### Collected data entries
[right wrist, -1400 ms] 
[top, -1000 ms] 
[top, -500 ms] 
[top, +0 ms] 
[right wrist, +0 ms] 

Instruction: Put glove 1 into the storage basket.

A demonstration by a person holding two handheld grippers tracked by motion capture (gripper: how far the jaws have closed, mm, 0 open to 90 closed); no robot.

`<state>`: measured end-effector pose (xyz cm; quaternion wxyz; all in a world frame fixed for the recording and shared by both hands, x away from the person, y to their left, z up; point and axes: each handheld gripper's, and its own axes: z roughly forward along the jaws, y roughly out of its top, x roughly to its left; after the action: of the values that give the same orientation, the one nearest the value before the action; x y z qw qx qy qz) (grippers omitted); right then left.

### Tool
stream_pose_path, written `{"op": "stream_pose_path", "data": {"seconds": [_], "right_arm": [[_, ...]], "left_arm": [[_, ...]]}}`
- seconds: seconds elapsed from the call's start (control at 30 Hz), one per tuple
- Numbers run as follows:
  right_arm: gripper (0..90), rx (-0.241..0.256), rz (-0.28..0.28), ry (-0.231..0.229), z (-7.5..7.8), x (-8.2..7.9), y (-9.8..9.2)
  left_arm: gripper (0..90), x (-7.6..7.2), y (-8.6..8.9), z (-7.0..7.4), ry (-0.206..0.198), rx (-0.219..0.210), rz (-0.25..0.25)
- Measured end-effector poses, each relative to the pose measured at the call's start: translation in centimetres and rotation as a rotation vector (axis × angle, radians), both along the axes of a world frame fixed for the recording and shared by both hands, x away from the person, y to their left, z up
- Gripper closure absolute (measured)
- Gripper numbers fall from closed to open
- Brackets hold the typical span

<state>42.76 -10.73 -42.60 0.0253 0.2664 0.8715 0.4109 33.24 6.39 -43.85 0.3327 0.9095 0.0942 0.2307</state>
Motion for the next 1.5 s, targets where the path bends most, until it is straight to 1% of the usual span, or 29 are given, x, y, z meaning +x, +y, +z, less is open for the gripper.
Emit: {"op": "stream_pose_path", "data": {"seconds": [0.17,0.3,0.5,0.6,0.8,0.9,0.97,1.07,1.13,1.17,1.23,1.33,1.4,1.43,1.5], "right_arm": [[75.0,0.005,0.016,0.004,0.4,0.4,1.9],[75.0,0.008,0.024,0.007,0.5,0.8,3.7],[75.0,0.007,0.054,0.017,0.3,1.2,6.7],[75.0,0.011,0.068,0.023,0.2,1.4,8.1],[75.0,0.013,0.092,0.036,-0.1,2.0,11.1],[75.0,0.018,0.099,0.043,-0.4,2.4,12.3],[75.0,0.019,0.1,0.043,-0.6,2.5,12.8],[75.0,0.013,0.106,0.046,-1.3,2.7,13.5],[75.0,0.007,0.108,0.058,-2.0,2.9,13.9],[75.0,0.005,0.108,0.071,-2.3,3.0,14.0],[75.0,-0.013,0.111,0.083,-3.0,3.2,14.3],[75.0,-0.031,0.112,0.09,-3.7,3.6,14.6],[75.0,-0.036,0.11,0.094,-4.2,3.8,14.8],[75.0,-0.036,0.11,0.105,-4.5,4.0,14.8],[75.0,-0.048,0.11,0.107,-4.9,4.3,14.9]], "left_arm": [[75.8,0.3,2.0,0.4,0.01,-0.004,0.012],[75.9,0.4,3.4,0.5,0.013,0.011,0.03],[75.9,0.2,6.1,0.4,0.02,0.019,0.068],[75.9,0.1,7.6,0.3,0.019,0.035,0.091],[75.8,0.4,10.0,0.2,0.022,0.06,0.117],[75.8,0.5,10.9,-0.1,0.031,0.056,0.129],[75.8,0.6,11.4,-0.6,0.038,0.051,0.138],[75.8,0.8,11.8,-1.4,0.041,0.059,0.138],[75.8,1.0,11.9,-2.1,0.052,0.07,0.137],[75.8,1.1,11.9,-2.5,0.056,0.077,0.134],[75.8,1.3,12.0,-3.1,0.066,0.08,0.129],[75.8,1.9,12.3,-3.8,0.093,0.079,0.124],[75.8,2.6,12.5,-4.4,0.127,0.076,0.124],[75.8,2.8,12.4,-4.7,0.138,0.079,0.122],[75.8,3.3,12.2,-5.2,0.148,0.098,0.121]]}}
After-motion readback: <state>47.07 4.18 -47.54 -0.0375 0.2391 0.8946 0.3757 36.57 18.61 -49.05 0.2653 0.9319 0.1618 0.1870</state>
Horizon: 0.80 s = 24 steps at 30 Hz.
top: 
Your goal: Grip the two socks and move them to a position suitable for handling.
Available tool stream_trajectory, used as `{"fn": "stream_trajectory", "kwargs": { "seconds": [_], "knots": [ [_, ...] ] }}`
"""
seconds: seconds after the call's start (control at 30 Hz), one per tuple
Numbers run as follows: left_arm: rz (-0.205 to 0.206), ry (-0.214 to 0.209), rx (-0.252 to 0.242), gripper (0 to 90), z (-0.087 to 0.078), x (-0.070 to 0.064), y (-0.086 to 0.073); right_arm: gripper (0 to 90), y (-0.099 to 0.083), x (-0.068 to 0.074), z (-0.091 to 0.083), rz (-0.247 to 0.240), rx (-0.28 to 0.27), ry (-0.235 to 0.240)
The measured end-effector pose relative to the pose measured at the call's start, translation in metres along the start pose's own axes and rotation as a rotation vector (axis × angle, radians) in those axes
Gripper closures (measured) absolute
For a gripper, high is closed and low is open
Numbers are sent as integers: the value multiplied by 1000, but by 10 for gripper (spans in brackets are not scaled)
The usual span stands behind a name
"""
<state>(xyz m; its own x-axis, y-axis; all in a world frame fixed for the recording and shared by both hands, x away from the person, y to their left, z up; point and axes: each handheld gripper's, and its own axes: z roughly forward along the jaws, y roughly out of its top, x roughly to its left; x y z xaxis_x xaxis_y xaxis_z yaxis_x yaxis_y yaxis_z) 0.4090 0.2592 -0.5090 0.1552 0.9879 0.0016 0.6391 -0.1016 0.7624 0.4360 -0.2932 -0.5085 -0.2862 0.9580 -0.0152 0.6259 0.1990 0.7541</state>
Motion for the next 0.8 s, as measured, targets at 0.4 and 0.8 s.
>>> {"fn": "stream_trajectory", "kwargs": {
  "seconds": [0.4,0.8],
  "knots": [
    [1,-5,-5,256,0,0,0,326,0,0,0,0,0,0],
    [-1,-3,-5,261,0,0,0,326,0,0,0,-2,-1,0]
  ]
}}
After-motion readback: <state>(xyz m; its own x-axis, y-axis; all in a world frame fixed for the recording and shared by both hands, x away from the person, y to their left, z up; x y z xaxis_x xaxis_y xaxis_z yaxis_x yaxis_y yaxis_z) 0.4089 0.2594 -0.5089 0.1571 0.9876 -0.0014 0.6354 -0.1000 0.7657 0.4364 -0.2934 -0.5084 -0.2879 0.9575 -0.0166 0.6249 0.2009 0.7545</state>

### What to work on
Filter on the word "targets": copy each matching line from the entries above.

### The completed task
Motion for the next 1.5 s, targets where the path bends most, until it is straight to 1% of the usual span, or 29 are given, x, y, z meaning +x, +y, +z, less is open for the gripper.
Motion for the next 0.8 s, as measured, targets at 0.4 and 0.8 s.

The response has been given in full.